Sevsinler sizin Kurumsal İletişim Departmanınızı" oldu. Adam harcamanın adını -yeniden yapılanma- koymuşlar.. Ne yeniden yapılanmasından bahsediyorsunuz. Orada bir tek yapı vardı o da medyada ki hemen herkesin çok sevdiği, hepimizin bizim Hakan'ının inşa ettiği "sempati mabedi". Milli basketbolcu, ÜLKER'in basketbolda varoluşundan bu yana menajeriydi Hakan Artış. Ölçek farkı tanımaksızın her yapılan olumlu işin arkasında adı ve imzası vardı. Alçak gönüllü ve hümanist yapısı dostluk çemberi oluşturmasında kendine ve kurumuna büyük katkı sağlamıştı. Sporda ÜLKER'in kendini imha ederek dört parçaya bölündüğünde, kurumsal kimliği yukarda tutmak adına göğsünü siper etmiş, bizlerde ki sınırsız empati/ duygudaşlık kredisinden yeme bahasına bu yanlışın arkasında olmuştu.

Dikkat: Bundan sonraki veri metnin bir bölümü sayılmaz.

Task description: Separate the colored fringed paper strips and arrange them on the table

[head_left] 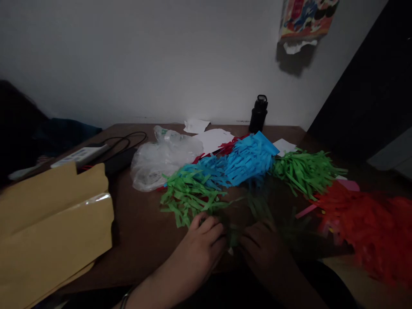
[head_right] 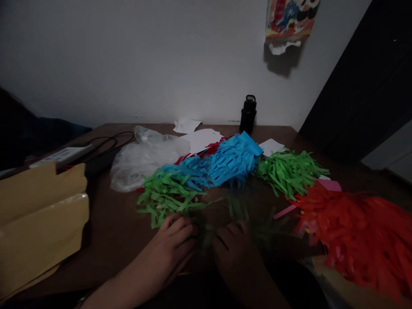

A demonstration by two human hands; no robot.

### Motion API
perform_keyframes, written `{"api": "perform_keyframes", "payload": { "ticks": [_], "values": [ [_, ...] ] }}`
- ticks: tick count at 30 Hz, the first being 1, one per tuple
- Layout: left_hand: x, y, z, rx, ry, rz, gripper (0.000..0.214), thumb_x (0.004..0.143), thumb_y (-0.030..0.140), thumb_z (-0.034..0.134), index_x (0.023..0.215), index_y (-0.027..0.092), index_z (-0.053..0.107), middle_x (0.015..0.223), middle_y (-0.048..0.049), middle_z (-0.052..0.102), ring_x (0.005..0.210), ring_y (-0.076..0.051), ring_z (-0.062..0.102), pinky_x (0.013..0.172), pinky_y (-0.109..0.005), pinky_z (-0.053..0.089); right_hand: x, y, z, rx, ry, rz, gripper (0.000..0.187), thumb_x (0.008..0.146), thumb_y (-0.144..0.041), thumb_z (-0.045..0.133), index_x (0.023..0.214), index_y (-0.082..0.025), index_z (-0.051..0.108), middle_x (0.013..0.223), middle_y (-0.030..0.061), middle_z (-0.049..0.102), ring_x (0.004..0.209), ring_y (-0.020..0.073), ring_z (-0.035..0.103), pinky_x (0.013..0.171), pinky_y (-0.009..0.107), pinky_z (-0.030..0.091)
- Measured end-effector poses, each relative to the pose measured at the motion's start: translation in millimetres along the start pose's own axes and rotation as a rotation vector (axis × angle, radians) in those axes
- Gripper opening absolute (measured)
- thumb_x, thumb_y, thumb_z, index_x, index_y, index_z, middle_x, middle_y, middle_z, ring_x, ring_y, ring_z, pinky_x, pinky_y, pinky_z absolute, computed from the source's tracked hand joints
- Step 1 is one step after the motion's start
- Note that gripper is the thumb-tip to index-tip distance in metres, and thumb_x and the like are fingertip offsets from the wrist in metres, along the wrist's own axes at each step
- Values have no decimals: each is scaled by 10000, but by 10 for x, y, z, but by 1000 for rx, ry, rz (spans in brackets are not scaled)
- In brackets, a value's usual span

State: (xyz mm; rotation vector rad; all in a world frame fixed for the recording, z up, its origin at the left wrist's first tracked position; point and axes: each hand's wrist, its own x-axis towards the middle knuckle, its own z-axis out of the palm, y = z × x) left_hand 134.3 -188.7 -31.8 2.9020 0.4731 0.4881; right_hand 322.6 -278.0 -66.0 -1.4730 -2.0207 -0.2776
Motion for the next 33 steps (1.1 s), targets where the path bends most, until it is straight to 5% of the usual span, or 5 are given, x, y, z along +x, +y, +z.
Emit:
{"api": "perform_keyframes", "payload": {
  "ticks": [7, 13, 22, 27, 33],
  "values": [
    [-50, -33, -5, -80, -38, -97, 33, 881, 172, 576, 877, 192, 602, 913, -33, 615, 889, -237, 515, 874, -425, 347, -73, 110, -75, -57, -1, 65, 293, 961, -116, 375, 761, -194, 574, 732, 4, 589, 735, 167, 538, 834, 361, 318],
    [13, -16, -31, -146, -59, -277, 202, 925, 116, 447, 827, 178, 612, 955, -57, 599, 900, -243, 521, 815, -418, 373, -114, 173, -53, -71, 20, 248, 268, 966, -189, 395, 758, -200, 565, 836, 39, 616, 810, 203, 540, 808, 385, 304],
    [135, -2, 44, 82, -98, -387, 148, 878, 161, 497, 855, 168, 643, 937, -93, 594, 886, -277, 525, 781, -456, 383, -72, 119, -75, -317, -3, 374, 256, 922, -227, 452, 690, -207, 558, 779, 73, 608, 777, 268, 532, 793, 477, 317],
    [121, 10, 33, 12, -47, -186, 138, 862, 100, 552, 903, 190, 649, 967, -63, 609, 919, -259, 500, 862, -465, 342, 14, 21, -100, -145, 140, 194, 236, 939, -145, 445, 847, -216, 651, 835, 50, 653, 835, 230, 540, 885, 473, 308],
    [102, 65, -75, -81, -59, -129, 133, 829, 119, 595, 919, 201, 649, 952, -44, 587, 926, -252, 483, 876, -447, 329, 79, -71, 76, -41, 77, 40, 288, 951, -118, 430, 740, -190, 612, 687, 9, 598, 723, 178, 510, 822, 398, 321]
  ]
}}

OK... Şimdi kalkan kalktı. Hakan'sız, basketbola Fransızlar topluluğu haline dönüşmüş ÜLKER Kurumsal İletişim Departmanını, görelim bakalım, ÜLKER'in "
Her şey Fenerbahçe için" diye başlayıp "
Fenerbahçe'den sonrası kıyamet"e varan aşırı tarafgir, sponsorluk yanlışlarını nasıl savunacak. Sporda ÜLKER'i sevimli yapan köprüyü yıktılar, gemileri yaktılar, sonuçlarına katlanacaklar.
Kendi adıma Vefa benim için İstanbul da bir semt olmaktan öteye bir kavramdır.
Vefasızları da hiç sevmem.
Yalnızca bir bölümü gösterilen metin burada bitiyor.